What you have to do> In the entries below, find the string "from" and return each line holding it.

[Data items]

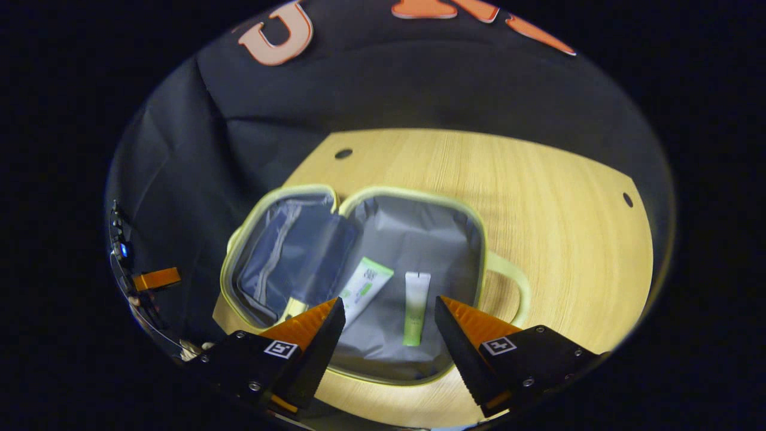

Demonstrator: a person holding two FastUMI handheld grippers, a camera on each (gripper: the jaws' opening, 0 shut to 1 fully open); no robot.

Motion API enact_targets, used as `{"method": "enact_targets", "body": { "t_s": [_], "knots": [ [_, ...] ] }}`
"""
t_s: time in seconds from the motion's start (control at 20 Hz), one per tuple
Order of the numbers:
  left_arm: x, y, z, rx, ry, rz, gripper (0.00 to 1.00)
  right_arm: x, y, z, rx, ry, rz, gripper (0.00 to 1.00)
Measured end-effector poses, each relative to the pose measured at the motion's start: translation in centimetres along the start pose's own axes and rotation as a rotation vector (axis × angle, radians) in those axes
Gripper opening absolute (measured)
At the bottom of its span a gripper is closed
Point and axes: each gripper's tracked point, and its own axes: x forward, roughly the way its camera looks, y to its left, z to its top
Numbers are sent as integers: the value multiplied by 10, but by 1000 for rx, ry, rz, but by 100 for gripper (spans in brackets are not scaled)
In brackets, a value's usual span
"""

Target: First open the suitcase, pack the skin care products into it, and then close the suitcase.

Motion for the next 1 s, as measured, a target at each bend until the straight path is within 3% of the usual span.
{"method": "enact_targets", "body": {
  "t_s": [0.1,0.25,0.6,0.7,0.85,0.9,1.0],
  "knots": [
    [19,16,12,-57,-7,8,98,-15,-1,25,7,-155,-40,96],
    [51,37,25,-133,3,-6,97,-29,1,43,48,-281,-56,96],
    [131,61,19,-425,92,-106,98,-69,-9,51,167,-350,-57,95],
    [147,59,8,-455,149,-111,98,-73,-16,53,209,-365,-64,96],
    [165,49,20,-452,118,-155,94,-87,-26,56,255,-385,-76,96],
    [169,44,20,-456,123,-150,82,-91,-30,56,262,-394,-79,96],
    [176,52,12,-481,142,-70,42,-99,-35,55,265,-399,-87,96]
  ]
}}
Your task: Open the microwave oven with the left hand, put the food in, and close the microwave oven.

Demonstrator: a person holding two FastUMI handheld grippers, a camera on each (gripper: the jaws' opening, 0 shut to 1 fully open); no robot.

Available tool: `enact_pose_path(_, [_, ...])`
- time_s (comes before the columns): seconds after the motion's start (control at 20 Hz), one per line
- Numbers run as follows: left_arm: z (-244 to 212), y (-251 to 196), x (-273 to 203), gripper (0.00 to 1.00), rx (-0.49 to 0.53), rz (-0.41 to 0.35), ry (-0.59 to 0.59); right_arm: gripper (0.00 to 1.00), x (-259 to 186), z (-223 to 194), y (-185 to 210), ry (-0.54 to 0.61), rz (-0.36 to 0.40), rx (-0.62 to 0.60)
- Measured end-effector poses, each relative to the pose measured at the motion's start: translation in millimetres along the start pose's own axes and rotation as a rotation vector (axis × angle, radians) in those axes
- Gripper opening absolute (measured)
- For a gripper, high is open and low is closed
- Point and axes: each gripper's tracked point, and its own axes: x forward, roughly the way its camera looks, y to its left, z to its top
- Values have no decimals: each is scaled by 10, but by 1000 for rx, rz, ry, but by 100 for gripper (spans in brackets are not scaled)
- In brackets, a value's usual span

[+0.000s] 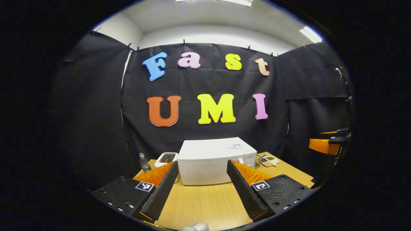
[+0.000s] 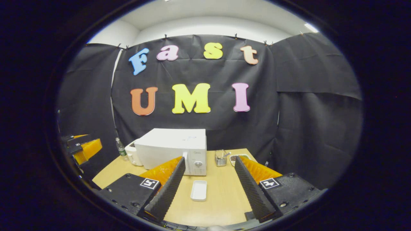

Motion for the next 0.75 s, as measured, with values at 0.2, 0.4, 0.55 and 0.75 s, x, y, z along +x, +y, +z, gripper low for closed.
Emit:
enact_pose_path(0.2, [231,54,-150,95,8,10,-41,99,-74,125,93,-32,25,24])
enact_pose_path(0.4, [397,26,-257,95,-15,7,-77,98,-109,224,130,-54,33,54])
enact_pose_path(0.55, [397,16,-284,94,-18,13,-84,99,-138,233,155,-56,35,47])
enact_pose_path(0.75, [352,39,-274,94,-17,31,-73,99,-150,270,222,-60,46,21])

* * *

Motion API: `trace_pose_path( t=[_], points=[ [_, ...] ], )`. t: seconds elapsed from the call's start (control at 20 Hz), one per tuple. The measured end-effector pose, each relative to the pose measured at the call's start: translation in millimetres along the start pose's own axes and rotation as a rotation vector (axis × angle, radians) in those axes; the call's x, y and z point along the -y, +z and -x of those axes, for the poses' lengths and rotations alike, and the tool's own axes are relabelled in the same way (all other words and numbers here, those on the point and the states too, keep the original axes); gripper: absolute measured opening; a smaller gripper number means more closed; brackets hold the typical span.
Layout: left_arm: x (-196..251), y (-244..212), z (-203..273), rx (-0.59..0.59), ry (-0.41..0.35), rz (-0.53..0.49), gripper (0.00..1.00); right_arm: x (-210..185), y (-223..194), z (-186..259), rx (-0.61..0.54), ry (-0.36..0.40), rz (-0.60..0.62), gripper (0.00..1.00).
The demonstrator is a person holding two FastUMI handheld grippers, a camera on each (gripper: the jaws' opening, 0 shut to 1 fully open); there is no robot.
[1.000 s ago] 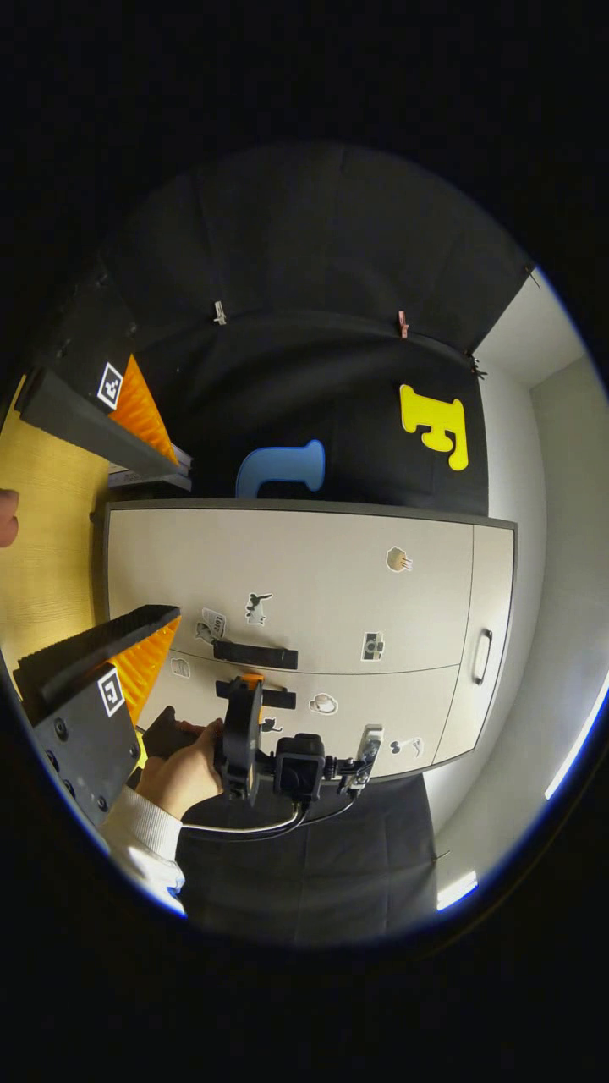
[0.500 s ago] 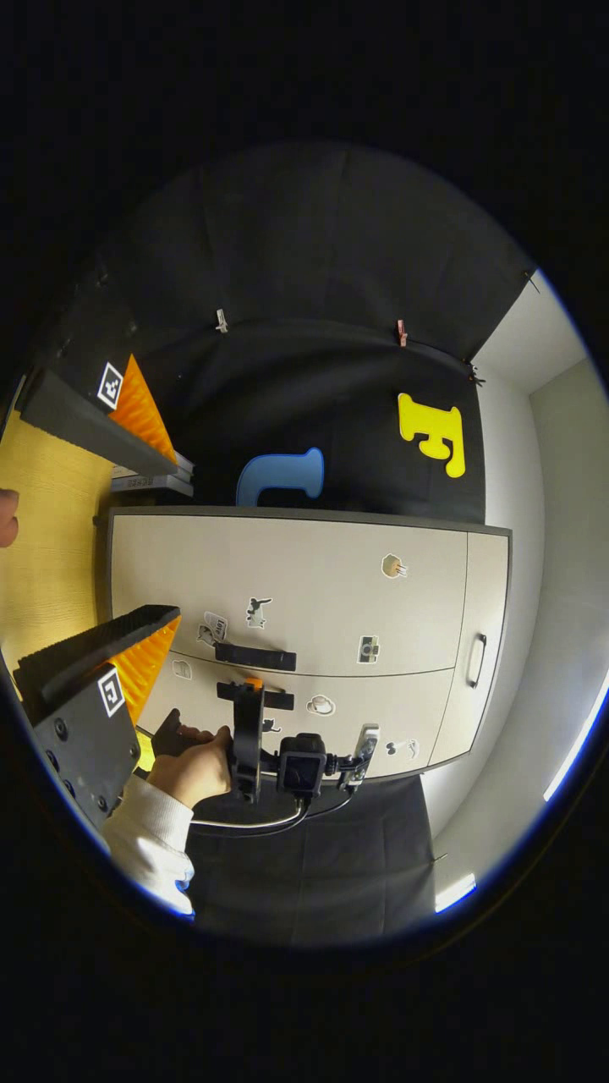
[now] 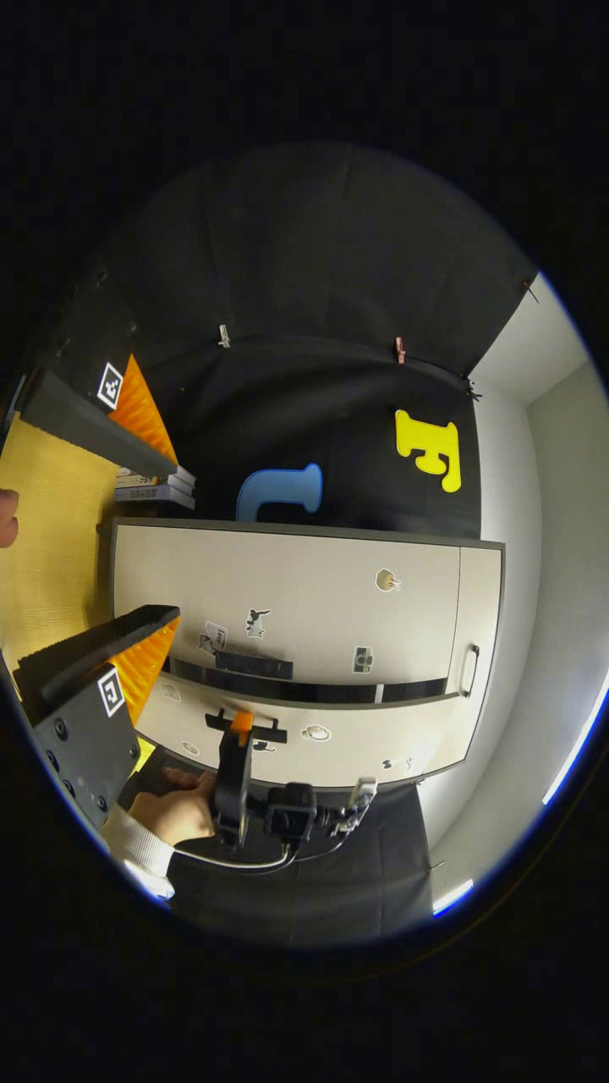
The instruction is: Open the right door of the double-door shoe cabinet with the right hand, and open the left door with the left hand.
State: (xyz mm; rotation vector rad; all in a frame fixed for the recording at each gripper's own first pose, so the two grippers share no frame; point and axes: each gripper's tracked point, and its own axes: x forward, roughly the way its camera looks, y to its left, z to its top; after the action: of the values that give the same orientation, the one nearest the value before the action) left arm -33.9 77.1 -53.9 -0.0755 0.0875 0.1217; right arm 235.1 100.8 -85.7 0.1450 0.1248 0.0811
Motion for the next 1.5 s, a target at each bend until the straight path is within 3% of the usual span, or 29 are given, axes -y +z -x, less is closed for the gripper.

Answer section>
t_s: time in seconds from the motion's start (control at 20 Hz), one per tuple
Motion API: `trace_pose_path( t=[_], points=[ [_, ...] ], )`. t: seconds elapsed from the call's start (control at 20 Hz), one per tuple. The measured end-effector pose, each relative to the pose measured at the call's start: translation in millimetres along the start pose's own axes and rotation as a rotation vector (axis × angle, radians) in those axes; the call's x, y and z point along the -y, +z and -x of those axes, for the poses' lengths and rotations alike, and the tool's own axes are relabelled in the same way (all other words and numbers here, those on the point and the states too, keep the original axes); gripper: absolute measured opening; a smaller gripper number means more closed; brackets hold the typical span.

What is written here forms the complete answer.